What to work on
Could you say how many lines below contain the word "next"? Give the number with no other text.

[Extracted data entries]
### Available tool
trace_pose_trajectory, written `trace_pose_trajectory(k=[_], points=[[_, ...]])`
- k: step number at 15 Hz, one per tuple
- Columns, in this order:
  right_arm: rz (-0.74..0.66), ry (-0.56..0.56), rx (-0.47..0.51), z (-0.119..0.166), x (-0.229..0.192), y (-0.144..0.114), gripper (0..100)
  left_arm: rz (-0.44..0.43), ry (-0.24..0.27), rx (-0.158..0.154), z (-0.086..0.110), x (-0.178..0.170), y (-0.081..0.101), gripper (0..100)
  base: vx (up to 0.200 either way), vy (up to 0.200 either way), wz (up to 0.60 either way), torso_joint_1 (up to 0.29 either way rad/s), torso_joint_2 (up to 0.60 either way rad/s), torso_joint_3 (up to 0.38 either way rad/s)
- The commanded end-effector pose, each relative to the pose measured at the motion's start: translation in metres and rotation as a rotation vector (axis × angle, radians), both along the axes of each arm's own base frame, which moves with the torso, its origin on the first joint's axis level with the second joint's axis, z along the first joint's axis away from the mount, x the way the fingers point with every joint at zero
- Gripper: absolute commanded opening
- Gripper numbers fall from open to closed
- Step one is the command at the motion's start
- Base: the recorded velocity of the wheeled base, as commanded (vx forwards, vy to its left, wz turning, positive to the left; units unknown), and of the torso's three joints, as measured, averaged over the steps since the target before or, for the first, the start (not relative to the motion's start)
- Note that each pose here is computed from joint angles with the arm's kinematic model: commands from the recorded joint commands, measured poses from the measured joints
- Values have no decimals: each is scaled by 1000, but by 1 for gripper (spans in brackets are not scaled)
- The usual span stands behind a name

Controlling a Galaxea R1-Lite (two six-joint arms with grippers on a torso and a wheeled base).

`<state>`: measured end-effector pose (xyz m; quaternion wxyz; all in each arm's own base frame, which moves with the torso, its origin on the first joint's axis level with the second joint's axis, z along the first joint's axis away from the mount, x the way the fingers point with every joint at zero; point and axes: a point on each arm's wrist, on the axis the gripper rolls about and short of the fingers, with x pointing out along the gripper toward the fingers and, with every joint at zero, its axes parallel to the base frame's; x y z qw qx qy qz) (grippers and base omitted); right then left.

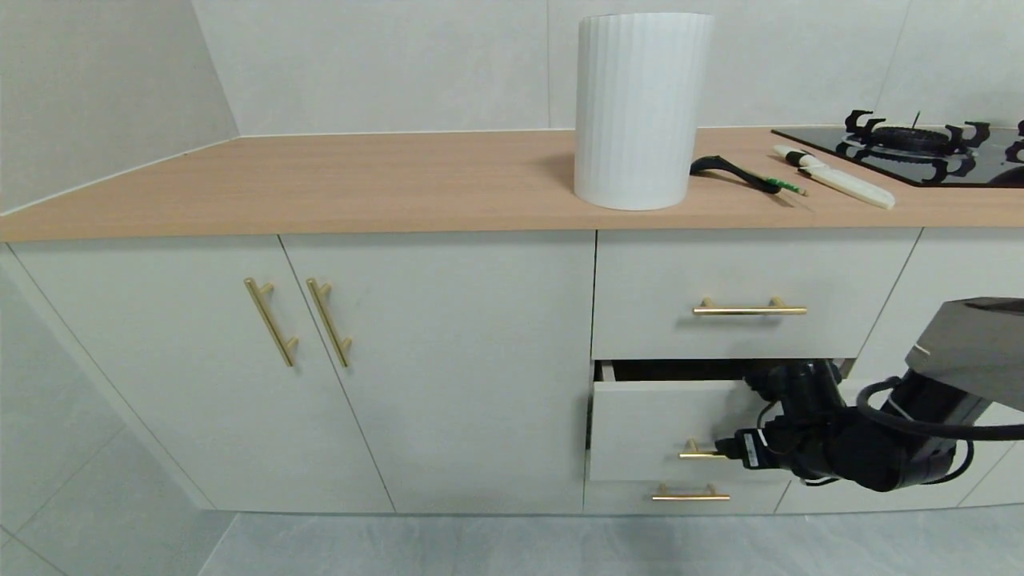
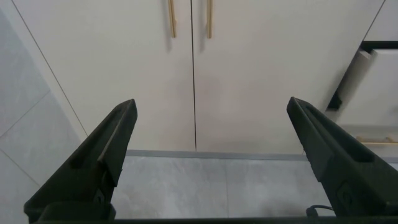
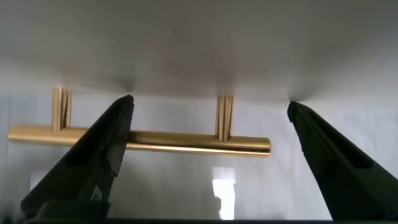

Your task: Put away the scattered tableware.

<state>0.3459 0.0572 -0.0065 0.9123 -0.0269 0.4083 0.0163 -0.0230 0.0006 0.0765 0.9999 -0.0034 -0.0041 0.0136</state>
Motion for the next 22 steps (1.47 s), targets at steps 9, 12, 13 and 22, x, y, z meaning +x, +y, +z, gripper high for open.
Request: trace_pose_trajectory(k=[9,12,13,22], points=[[161,-134,57,136,-65,25,100,0,0,-1,0,0,0,100,0,0,0,0,0,0],[133,-198,61,119,-47,29,100,0,0,-1,0,0,0,100,0,0,0,0,0,0],[101,-218,67,111,-39,31,100,2,0,-1,0,0,0,100,0,0,0,0,0,0],[14,-299,18,61,-7,38,100,2,0,0,0,0,0,100,0,0,0,0,0,0]])
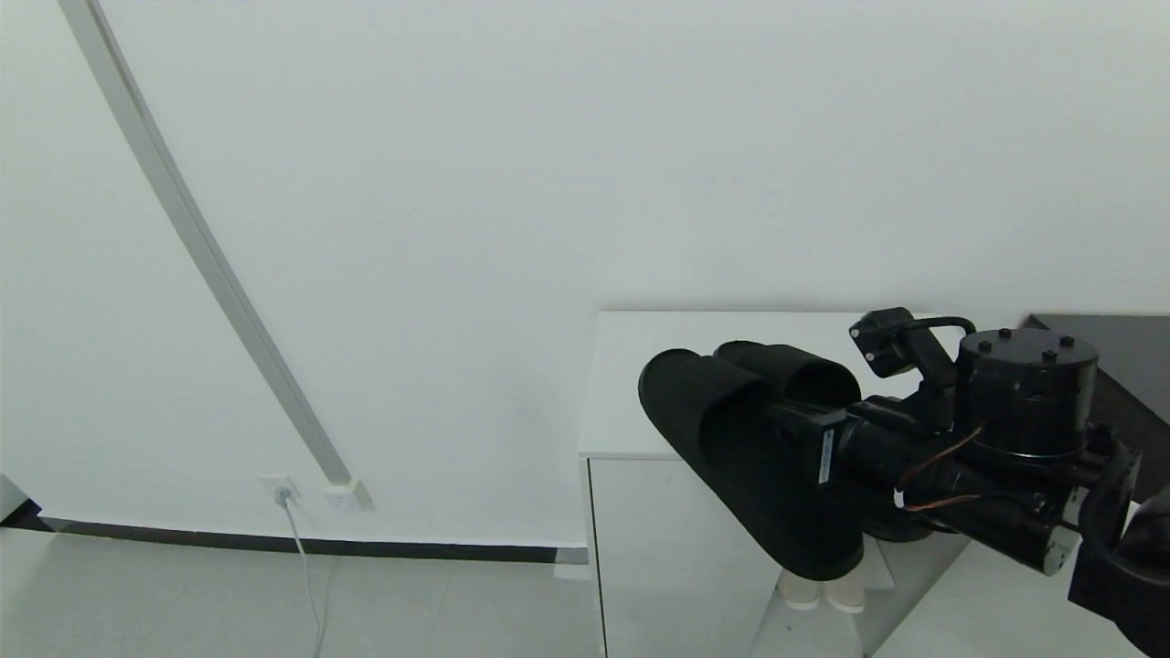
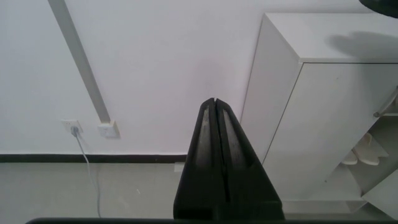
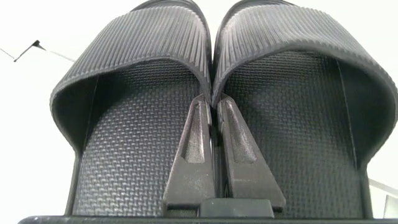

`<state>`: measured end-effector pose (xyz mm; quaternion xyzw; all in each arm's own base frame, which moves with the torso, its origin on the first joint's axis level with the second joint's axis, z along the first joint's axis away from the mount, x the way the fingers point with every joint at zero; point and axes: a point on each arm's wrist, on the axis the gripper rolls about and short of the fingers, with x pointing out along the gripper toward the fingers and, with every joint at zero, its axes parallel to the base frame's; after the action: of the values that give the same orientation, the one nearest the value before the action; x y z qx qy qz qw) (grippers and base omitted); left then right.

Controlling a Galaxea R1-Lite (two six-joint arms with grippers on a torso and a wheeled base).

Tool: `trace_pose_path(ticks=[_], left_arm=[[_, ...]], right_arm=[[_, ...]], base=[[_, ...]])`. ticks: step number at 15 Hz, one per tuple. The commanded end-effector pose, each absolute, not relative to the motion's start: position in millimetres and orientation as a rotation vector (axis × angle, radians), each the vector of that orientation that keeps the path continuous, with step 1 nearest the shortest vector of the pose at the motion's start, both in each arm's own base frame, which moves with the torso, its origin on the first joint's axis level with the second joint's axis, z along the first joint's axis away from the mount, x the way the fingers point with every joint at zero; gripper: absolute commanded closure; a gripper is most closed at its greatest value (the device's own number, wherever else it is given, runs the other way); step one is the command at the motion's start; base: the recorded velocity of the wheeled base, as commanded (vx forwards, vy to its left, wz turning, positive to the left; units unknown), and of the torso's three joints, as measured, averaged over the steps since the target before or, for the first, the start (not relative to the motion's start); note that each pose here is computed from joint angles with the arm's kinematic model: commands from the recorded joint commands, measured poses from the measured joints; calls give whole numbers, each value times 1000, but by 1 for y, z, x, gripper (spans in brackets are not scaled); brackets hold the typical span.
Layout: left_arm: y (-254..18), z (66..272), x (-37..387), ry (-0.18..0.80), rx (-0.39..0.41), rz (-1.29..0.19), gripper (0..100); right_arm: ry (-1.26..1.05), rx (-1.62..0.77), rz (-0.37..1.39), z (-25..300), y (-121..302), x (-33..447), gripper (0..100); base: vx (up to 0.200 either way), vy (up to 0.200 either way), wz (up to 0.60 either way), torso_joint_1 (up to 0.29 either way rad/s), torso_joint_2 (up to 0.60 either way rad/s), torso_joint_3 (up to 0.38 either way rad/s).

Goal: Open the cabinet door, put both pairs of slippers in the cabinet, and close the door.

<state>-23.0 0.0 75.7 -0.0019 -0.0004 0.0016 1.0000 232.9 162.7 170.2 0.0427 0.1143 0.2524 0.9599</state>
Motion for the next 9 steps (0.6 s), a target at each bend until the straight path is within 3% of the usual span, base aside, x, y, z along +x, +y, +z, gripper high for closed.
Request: trace_pose_path(ticks=[1,7,9], left_arm=[[0,76,-23,0,-5,3,100],[0,76,-23,0,-3,3,100],[0,75,-23,2,-3,3,100]], right_arm=[[235,84,512,169,162,232,100],[236,79,517,169,163,229,100],[236,77,521,169,164,228,100]], base=[[-200,0,0,12,-2,2],[-200,0,0,1,5,2],[0,0,0,0,0,0]])
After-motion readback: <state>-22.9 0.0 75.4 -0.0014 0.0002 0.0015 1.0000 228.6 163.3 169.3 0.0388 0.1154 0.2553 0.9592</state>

Exercise solution
2